Hurricanes, earthquakes, and tsunamis are among the uncontrollable natural forces that can cause havoc with supply chains and logistics. While many view the fury of nature as unpredictable and uncontrollable risks, Dent sees them as fitting within a typical crisis management plan.

“We’ve found is that your strategy does not change, irrespective of the triggering event,” he says.

“There are actually a lot of warning signs around hurricanes,” he explains. “You know what regions a hurricane is going to strike, or not strike. You know where your brick and mortar operations are in the world and you know where your key suppliers are as part of your supply chain. How are you preparing for a hurricane to affect those operations in those regions of the world?

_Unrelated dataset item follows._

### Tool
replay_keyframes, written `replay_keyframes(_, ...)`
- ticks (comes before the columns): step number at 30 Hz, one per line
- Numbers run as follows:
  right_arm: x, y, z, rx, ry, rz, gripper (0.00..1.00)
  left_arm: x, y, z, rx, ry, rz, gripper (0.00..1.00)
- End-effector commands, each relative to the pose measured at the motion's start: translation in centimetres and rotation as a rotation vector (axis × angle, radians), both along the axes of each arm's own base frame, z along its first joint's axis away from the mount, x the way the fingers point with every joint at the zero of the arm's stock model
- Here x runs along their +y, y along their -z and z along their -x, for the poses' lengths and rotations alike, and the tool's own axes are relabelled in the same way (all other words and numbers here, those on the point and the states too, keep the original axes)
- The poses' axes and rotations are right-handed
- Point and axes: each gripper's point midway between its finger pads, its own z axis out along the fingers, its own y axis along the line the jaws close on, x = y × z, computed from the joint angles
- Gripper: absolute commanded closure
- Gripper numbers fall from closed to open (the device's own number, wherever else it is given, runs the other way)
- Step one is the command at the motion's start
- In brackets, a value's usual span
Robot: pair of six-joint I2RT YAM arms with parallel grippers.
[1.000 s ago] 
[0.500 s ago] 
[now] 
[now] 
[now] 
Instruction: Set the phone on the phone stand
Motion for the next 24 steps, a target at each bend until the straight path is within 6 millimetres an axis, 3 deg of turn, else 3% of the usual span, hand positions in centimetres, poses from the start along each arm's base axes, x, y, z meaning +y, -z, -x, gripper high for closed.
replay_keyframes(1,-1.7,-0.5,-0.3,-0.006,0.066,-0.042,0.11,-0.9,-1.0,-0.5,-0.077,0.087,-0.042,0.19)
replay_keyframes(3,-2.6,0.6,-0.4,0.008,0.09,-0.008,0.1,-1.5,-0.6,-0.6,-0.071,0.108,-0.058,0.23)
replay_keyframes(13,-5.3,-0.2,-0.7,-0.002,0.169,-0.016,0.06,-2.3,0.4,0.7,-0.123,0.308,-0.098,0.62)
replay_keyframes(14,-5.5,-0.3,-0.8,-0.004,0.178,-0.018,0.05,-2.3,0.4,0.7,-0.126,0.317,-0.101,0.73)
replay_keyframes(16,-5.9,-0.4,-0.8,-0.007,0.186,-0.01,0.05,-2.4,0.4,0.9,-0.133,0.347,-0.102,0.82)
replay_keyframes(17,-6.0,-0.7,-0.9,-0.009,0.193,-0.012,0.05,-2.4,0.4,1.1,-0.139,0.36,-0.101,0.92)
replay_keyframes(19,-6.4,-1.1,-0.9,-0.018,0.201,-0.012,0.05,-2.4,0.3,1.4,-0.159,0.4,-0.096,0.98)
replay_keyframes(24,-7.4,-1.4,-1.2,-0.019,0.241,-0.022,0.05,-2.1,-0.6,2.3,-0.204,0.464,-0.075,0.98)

How are you taking into account that hurricanes and natural disasters are getting worse over time as climate change affects the severity of weather-related events?”

A similar approach encompasses supply chain disruption and third-party created crises.

The Deloitte survey found that 59 percent of respondents say that they participate in crisis exercises with third parties, examine third parties’ crisis plans, or both.

“You may have been doing everything right, but the reality is that you are only as strong as the weakest link in your supply chain,” Dent says. “You need to not only think about your own brick and mortar operations, but who your key suppliers are and how an event impacting one of your key suppliers could affect your ability to serve your own customers.”

Among the most meaningful recommendations in the Deloitte report is to start managing crises before they start. “The ability to prevent a crisis can be fortified by looking at the entire life cycle of a crisis instead of just readiness and response,” it says. “Crisis management shouldn’t start with a crisis. At that point, it may be too late to contain most of the damage.”

Dent reiterates that advice.

“One of the things we are seeing many organizations do is risk sensing and horizon scanning, where they look for risks that could harm their business or affect the business of their peers in similar regions of the world,” he says.

The advent of Big Data analysis can be deployed for the task, he says, and allows a company to study five to 10 years of historical information from a crisis standpoint.

“It allows you to say that ‘these types of crises are more likely to take place in these regions of the world.’ You have these types of extreme weather here, you are more likely to have geopolitical events in these regions, and you are going to have these labor situations here,” he says. “That gives you an ability y to set aside your own prejudices around what could impact your business and look at crisis readiness from a data-driven exercise to gain insights about what are actually the growing threats to your business.”

Dent points out that dissent should be encouraged during any training scenario or high-level discussion on risk. Having different opinions is good, he says, stressing the importance of having different perspectives on what could cause a crisis and how to respond to one.

“Let’s be honest with ourselves,” Dent says. “You can have the best plan and have done all the things we’ve talked about, but any crisis that hits your organization will not be exactly how you planned for it. It might be nothing like you planned for it. The value of the crisis plan is not he plan itself, it is the process of planning and getting people to think about how to respond to a crisis. Simulations and stress testing are a big part of that. They get people into the moment and allow you to move more quickly after an event. It is not the plan that is important, it is the planning that is important.”